* _Prompt_
Reproduce the full listing below exactly. Do not include the pictures.
▬▬▬▬▬▬▬▬▬▬
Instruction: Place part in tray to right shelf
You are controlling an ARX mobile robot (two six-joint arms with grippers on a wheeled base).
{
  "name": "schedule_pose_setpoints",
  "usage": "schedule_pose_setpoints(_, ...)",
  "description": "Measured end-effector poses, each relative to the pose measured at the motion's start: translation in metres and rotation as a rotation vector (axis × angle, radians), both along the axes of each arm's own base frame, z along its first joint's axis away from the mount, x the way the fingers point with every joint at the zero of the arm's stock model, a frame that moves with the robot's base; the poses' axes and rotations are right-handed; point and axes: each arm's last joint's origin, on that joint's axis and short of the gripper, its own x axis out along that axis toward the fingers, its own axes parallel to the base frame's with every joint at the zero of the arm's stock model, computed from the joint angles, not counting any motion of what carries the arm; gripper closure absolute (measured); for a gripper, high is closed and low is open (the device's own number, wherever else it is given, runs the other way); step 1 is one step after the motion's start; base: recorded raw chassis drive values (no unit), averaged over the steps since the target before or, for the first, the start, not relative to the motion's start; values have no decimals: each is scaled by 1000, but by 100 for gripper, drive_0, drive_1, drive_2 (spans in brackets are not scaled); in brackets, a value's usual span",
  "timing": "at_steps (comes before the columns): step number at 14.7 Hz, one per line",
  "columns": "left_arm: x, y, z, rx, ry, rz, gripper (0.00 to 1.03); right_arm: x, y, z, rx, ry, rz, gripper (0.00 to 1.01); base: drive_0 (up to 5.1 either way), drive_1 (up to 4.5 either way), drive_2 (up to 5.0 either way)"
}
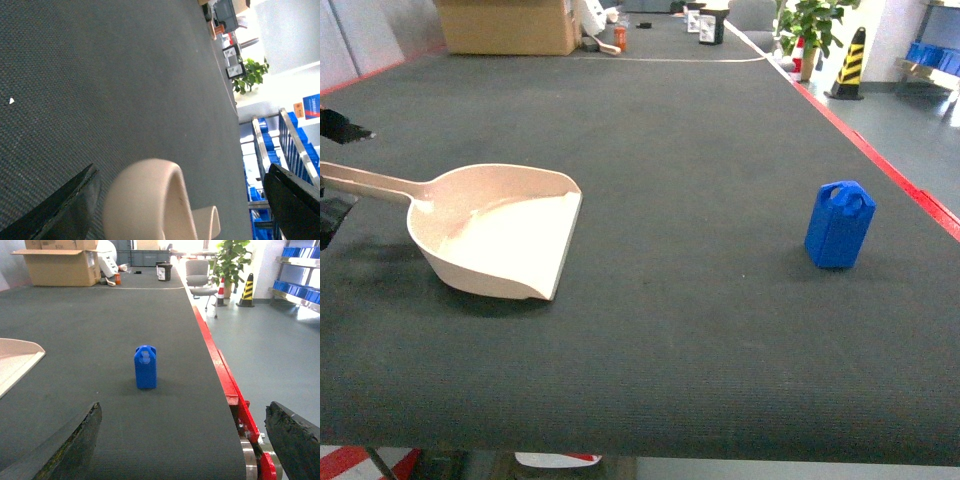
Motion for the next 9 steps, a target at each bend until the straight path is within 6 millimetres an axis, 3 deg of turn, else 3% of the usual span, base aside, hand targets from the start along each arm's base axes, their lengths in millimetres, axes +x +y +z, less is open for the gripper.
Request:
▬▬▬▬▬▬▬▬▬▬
* _Written solution_
Instruction: Place part in tray to right shelf
You are controlling an ARX mobile robot (two six-joint arms with grippers on a wheeled base).
{
  "name": "schedule_pose_setpoints",
  "usage": "schedule_pose_setpoints(_, ...)",
  "description": "Measured end-effector poses, each relative to the pose measured at the motion's start: translation in metres and rotation as a rotation vector (axis × angle, radians), both along the axes of each arm's own base frame, z along its first joint's axis away from the mount, x the way the fingers point with every joint at the zero of the arm's stock model, a frame that moves with the robot's base; the poses' axes and rotations are right-handed; point and axes: each arm's last joint's origin, on that joint's axis and short of the gripper, its own x axis out along that axis toward the fingers, its own axes parallel to the base frame's with every joint at the zero of the arm's stock model, computed from the joint angles, not counting any motion of what carries the arm; gripper closure absolute (measured); for a gripper, high is closed and low is open (the device's own number, wherever else it is given, runs the other way); step 1 is one step after the motion's start; base: recorded raw chassis drive values (no unit), averaged over the steps since the target before or, for the first, the start, not relative to the motion's start; values have no decimals: each is scaled by 1000, but by 100 for gripper, drive_0, drive_1, drive_2 (spans in brackets are not scaled); in brackets, a value's usual span",
  "timing": "at_steps (comes before the columns): step number at 14.7 Hz, one per line",
  "columns": "left_arm: x, y, z, rx, ry, rz, gripper (0.00 to 1.03); right_arm: x, y, z, rx, ry, rz, gripper (0.00 to 1.01); base: drive_0 (up to 5.1 either way), drive_1 (up to 4.5 either way), drive_2 (up to 5.0 either way)"
}
Motion for the next 9 steps, a target at each bend until the straight path is within 6 millimetres an axis, 3 deg of turn, else 3% of the usual span, base aside, hand targets from the start along each arm's base axes, their lengths in millimetres, axes +x +y +z, less is open for the gripper.
Request:

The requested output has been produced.